India may relax some of the conditions set in the ₹18,100 crore production linked incentive (PLI) scheme to attract investments from a host of companies in the energy and power sector.
This follows concerns raised by battery makers such as Tata Chemicals Ltd and Amara Raja Batteries Ltd on the eligibility criterion, as well as penalties and high localization norms to claim benefits under the scheme, said three people directly aware of the developments.
During talks with officials at NITI Aayog and the ministry of heavy industries and public enterprises, the companies aired apprehensions about the penalty clause and the minimum bid size of 5 gigawatts per hour (GWh) set in the eligibility criterion that they believe may become an impediment considering the current financial and demand situation, the people mentioned above said, seeking anonymity.
The PLI scheme requires companies to commit to build a manufacturing unit of at least 5GWh capacity and ensure minimum domestic value addition of 60% within five years at the ‘project’ level. Subsequently, the battery or cell maker will have to achieve a domestic value addition of 25% and show a minimum investment of ₹225 crore per GWh within two years, raising it to 60% domestic value addition within five years “either at the mother unit, in case of an integrated unit, or at the project level, in case of hub and spoke” structure.
Through this scheme, the Union government is looking to tap direct investments of about ₹45,000 crore from local and overseas firms over the next decade. It also expects to save up to ₹2.5 trillion through lower crude oil imports during the period of this programme due to the increased adoption of electric vehicles.
One of the three people cited above said officials at NITI Aayog and the ministry of heavy industries and public enterprises are working on relaxing some of the eligibility and other criteria after meeting almost all the Indian companies interested in the scheme.

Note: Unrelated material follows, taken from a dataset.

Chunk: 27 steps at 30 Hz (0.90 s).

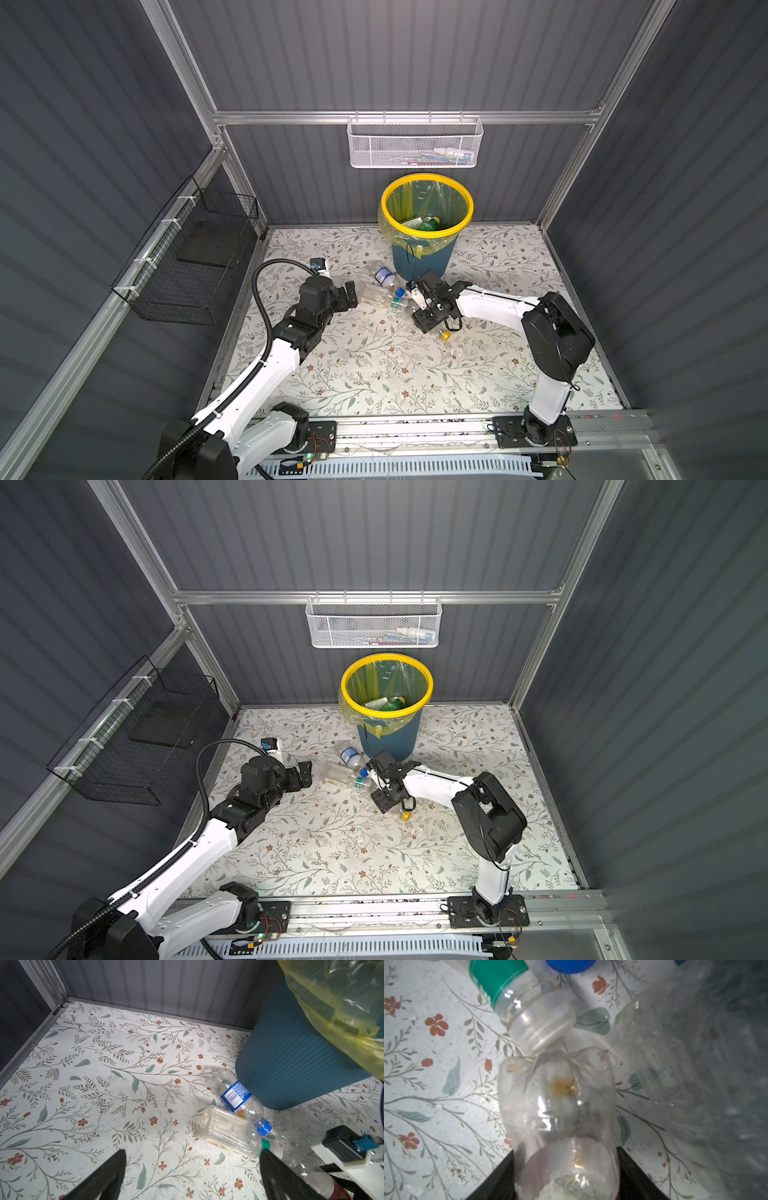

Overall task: Throw the plastic bottles in the bin
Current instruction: 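Lift the red-labelled bottle over the bin with the right gripper while the left gripper waits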

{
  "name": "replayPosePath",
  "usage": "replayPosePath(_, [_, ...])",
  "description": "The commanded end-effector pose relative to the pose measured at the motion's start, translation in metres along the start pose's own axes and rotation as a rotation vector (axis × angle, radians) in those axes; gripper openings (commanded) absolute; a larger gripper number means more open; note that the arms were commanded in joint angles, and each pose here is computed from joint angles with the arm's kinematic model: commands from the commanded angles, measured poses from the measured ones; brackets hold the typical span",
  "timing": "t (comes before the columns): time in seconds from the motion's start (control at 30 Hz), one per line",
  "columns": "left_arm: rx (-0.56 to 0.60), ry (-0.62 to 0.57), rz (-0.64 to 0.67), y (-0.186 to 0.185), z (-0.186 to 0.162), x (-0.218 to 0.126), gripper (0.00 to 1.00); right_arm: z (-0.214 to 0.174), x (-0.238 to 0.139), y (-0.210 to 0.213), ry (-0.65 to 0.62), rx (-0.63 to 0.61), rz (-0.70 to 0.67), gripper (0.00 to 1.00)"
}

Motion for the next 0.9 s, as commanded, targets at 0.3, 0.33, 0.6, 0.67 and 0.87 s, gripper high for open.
replayPosePath(0.3, [-0.025, 0.011, -0.052, -0.008, -0.004, 0.013, 1.00, -0.005, -0.043, -0.002, -0.107, 0.089, 0.004, 0.59])
replayPosePath(0.33, [-0.024, 0.015, -0.056, -0.009, -0.005, 0.014, 1.00, -0.005, -0.048, -0.003, -0.117, 0.094, 0.002, 0.58])
replayPosePath(0.6, [-0.035, 0.029, -0.077, -0.014, -0.008, 0.023, 1.00, 0.003, -0.112, -0.018, -0.310, 0.161, -0.007, 0.57])
replayPosePath(0.67, [-0.032, 0.033, -0.069, -0.013, -0.008, 0.024, 1.00, 0.004, -0.131, -0.026, -0.384, 0.203, -0.002, 0.57])
replayPosePath(0.87, [-0.040, 0.038, -0.093, -0.019, -0.004, 0.030, 1.00, 0.002, -0.202, -0.059, -0.672, 0.337, 0.016, 0.57])
Point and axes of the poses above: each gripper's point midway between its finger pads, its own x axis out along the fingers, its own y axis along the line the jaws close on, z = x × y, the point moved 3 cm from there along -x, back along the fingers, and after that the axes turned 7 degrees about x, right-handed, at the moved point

“The announcements could be made in the coming weeks. Most companies have engaged with the government, and the officials also understood that certain changes are needed in the scheme to encourage the companies,” the person said.
Emailed queries to NITI Aayog, the ministry of heavy industries and public enterprises, Tata Chemicals and Amara Raja Batteries on Tuesday remained unanswered.
In a letter to NITI Aayog on 17 March, the India Smart Grid Forum, a public private partnerships initiative of the ministry of power, said if the current eligibility criterion were to be followed, “maximum 3-5 parties could garner the entire PLI of 50GWh.” This might lead to the creation of monopolistic cartels, “but also run the risk of awarding the entire PLI scheme to limited battery chemistries that may be unviable or obsolete in few years.”
It also requested NITI Aayog to reserve 30% of the proposed 50GWh capacity under the PLI scheme for smaller players who can set up a plant with a minimum capacity of 1GWh.
Global firms such as Panasonic Corp, LG Chem Ltd and CATL Ltd are still to make any announcements on starting lithium-ion cell manufacturing in India. Indian firms such as Tata Chemicals, Amara Raja Batteries and Exide Ltd have meanwhile announced plans to make lithium-ion cells and batteries in the coming decade.
“Most firms said production is a factor of market demand and not incentives. Hence, if there is no demand from the local market, companies cannot be penalized for not producing deliberately. Also, the 60% localization target is high and given the current demand, meeting the target looks tough,” said the second person mentioned above.